- **The task**
Wherever the string "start" occurs in a line of these records, report that line.

- **Data for analysis**
....
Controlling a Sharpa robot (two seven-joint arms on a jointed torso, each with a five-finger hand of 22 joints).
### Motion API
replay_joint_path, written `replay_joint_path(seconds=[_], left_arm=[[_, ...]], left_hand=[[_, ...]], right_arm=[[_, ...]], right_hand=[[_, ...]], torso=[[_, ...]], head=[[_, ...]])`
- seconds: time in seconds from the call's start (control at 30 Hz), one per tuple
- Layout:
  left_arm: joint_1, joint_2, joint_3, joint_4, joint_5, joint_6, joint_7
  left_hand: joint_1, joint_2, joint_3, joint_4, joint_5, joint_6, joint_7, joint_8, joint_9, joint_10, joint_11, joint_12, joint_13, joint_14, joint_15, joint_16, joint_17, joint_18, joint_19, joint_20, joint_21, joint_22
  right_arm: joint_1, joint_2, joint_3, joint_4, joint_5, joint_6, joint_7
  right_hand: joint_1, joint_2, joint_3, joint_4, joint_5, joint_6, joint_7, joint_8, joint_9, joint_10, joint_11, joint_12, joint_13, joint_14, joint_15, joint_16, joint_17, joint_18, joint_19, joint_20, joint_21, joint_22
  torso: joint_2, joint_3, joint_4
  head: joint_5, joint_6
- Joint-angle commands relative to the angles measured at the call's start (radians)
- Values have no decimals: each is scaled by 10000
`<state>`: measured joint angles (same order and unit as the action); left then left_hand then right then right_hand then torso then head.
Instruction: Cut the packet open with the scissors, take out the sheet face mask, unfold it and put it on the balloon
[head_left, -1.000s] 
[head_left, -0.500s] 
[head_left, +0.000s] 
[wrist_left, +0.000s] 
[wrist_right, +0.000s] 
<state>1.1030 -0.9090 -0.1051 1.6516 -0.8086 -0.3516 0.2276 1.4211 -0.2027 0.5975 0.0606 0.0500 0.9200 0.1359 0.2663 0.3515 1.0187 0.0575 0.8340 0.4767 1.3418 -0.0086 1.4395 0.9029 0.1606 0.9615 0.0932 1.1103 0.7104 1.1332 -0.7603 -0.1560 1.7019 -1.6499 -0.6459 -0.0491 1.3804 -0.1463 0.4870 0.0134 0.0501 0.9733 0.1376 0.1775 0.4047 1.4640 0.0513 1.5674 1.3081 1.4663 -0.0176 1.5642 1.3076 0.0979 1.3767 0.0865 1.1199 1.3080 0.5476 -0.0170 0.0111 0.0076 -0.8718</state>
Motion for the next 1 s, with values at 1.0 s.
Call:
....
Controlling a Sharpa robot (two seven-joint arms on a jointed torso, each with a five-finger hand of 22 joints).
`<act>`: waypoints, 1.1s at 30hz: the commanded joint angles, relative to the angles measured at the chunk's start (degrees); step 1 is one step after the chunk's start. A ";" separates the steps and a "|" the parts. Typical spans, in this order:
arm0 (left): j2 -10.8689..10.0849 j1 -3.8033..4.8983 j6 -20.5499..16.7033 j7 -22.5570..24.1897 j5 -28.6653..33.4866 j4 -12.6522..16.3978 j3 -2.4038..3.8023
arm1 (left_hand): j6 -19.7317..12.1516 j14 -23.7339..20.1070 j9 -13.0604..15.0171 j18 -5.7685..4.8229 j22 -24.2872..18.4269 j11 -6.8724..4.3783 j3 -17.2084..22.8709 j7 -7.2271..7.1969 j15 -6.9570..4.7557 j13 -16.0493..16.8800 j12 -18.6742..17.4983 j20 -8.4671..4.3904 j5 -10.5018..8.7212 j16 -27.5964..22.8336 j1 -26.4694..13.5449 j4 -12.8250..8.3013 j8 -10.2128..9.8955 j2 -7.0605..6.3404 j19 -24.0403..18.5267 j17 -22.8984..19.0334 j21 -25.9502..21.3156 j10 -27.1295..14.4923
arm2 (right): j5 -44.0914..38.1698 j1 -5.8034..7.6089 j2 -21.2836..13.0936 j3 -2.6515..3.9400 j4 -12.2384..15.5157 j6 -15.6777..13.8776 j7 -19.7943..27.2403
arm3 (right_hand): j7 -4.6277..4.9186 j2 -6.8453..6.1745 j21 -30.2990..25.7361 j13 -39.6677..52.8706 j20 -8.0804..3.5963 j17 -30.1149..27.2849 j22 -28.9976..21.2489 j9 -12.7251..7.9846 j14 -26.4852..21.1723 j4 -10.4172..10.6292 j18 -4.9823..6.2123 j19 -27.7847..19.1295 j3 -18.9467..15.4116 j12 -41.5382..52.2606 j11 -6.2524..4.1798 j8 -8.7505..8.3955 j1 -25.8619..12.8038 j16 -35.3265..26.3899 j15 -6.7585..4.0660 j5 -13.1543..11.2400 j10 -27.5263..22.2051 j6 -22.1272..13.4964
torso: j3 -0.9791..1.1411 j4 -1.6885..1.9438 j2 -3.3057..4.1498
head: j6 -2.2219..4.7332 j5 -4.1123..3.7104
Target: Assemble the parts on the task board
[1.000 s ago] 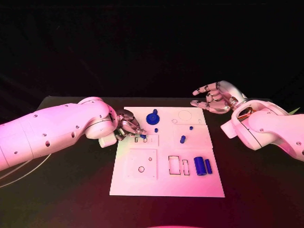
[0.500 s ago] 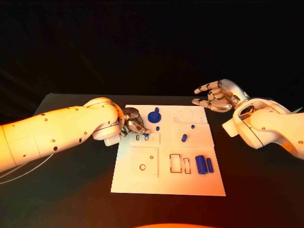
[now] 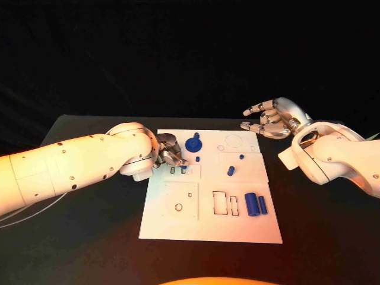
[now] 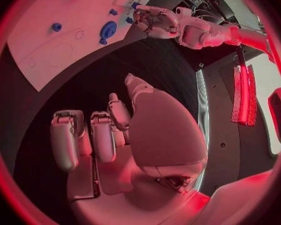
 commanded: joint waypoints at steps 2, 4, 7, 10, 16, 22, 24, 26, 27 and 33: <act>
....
- **Response**
- seconds: time in seconds from the call's start (control at 30 Hz), one per tuple
- Joint-angle commands relative to the angles measured at the call's start (radians)
`<act>`: waypoints, 1.1s at 30hz: the commanded joint angles, relative to the angles measured at the chunk's start (degrees); step 1 is one step after the chunk's start. A ";" separates the steps and a "|" the parts. Typical spans, in this order:

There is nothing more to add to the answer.